Les côtes, nulle part abruptes et escarpées, semblent taillées pour un de ces fleuves majestueux des pays méridionaux, larges et dormants, reflétant l’azur du ciel, toute la longueur du jour jusqu’au coucher du soleil. Mais nul palmier ne fait miroiter sa brillante silhouette sur ces bords d’un vert clair et uniforme: le pâle bouleau, svelte et délicat, mire seul dans les eaux la blancheur hibernale de son feuillage.
C’est le grand fleuve désolé des terribles pays du Nord!
A mesure que le jour avançait, les montagnes qui, d’un côté, s’éloignaient d’abord presque hors de vue, et que, de l’autre, le lointain estompait d’une teinte de violet sombre, se rapprochaient graduellement du rivage, et à certain endroit, du côté nord, s’avançaient même jusqu’au bord de l’eau. Le fleuve s’étendait devant elles comme un lac.

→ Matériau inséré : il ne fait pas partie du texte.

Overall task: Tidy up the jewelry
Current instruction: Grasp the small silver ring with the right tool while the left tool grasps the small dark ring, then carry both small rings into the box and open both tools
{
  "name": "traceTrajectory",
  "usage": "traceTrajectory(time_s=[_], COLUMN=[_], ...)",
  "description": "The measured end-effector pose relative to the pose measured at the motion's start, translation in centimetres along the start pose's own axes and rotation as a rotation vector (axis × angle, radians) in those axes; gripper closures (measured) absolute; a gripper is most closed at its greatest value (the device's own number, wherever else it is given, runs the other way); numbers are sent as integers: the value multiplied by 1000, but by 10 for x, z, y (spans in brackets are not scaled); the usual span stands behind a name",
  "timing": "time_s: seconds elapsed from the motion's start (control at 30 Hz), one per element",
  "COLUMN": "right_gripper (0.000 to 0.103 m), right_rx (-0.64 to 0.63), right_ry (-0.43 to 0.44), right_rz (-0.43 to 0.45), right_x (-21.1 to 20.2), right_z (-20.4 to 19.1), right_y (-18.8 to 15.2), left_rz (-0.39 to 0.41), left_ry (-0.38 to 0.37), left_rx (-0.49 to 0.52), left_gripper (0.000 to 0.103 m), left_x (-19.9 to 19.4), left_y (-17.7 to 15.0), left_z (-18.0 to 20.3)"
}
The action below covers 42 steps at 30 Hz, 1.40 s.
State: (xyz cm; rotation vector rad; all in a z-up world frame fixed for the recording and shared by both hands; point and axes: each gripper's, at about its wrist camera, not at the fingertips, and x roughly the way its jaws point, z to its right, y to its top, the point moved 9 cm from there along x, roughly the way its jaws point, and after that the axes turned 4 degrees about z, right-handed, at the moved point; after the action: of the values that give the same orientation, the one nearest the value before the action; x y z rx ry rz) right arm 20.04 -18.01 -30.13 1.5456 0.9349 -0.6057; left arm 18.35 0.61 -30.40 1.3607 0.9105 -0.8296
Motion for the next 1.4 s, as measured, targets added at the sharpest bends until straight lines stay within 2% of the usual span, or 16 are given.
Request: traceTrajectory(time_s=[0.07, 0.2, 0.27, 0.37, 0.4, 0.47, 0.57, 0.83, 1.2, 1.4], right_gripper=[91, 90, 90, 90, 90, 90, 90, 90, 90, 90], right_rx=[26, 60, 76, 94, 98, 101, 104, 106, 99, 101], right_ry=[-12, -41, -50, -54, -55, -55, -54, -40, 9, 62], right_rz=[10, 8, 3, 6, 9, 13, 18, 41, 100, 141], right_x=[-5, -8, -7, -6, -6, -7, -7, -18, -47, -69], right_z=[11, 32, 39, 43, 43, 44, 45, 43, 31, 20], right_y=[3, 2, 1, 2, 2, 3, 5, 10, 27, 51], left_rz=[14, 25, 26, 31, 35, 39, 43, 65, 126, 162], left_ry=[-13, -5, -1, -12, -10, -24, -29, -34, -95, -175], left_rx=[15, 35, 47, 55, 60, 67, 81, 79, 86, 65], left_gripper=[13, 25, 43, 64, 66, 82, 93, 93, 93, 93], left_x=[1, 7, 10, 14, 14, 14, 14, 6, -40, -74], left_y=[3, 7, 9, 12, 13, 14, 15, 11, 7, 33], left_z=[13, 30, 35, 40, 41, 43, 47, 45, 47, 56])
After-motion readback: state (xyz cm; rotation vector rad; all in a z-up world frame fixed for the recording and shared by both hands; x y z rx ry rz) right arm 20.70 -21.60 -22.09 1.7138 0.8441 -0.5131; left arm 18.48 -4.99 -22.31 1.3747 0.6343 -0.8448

Sur leurs penchants quelques chaumières, et à mi-côte, au milieu des pins rabougris, un hôtel ceinturé de vérandas annonçait un lieu de villégiature en vogue, au cœur de ce qu’on aurait pris d’abord pour une solitude.
Des huttes d’Indiens construites en écorce de bouleau nichaient au pied des rochers, et brillaient par leurs teintes oranges et pourprées.
Du sommet de ces huttes s’échappait une spirale de fumée bleuâtre; et à l’entrée de l’une d’elles se tenait une sauvagesse en jupon rouge feu.
D’autres, en châles éclatants, étaient accroupies parmi les quartiers de roches, chacune d’elles entourée de chiens et de petits sauvages.
Mais tous ces tons chauds, ne servaient, comme au coucher du soleil d’hiver, qu’à faire ressortir le caractère glacial et désolé de la scène.
Les toilettes légères des dames que l’on apercevait sur la véranda frappaient l’œil froidement; et, sur la figure des habitants oisifs qui flânaient le long de la jetée, le voyageur croyait découvrir je ne sais quelle détermination triste de retenir leurs larmes, lorsque notre bateau les quitterait pour continuer sa route.
L’on mit à terre deux ou trois vieilles villageoises qui furent accueillies sur le quai comme si elles arrivaient d’un long voyage.
Puis les hommes de l’équipage déchargèrent une quantité énorme d’oignons, le seul bagage que ces bonnes vieilles eussent rapporté de Québec. Bottes après bottes de la piquante bulbeuse furent débarquées avec soin par les matelots, et comptées par les propriétaires.
Enfin l’ordre était donné de retirer la passerelle, lorsque l’une des paysannes jette un cri de désespoir en tendant des bras suppliants vers le bateau. Une botte d’oignons avait été oubliée à bord.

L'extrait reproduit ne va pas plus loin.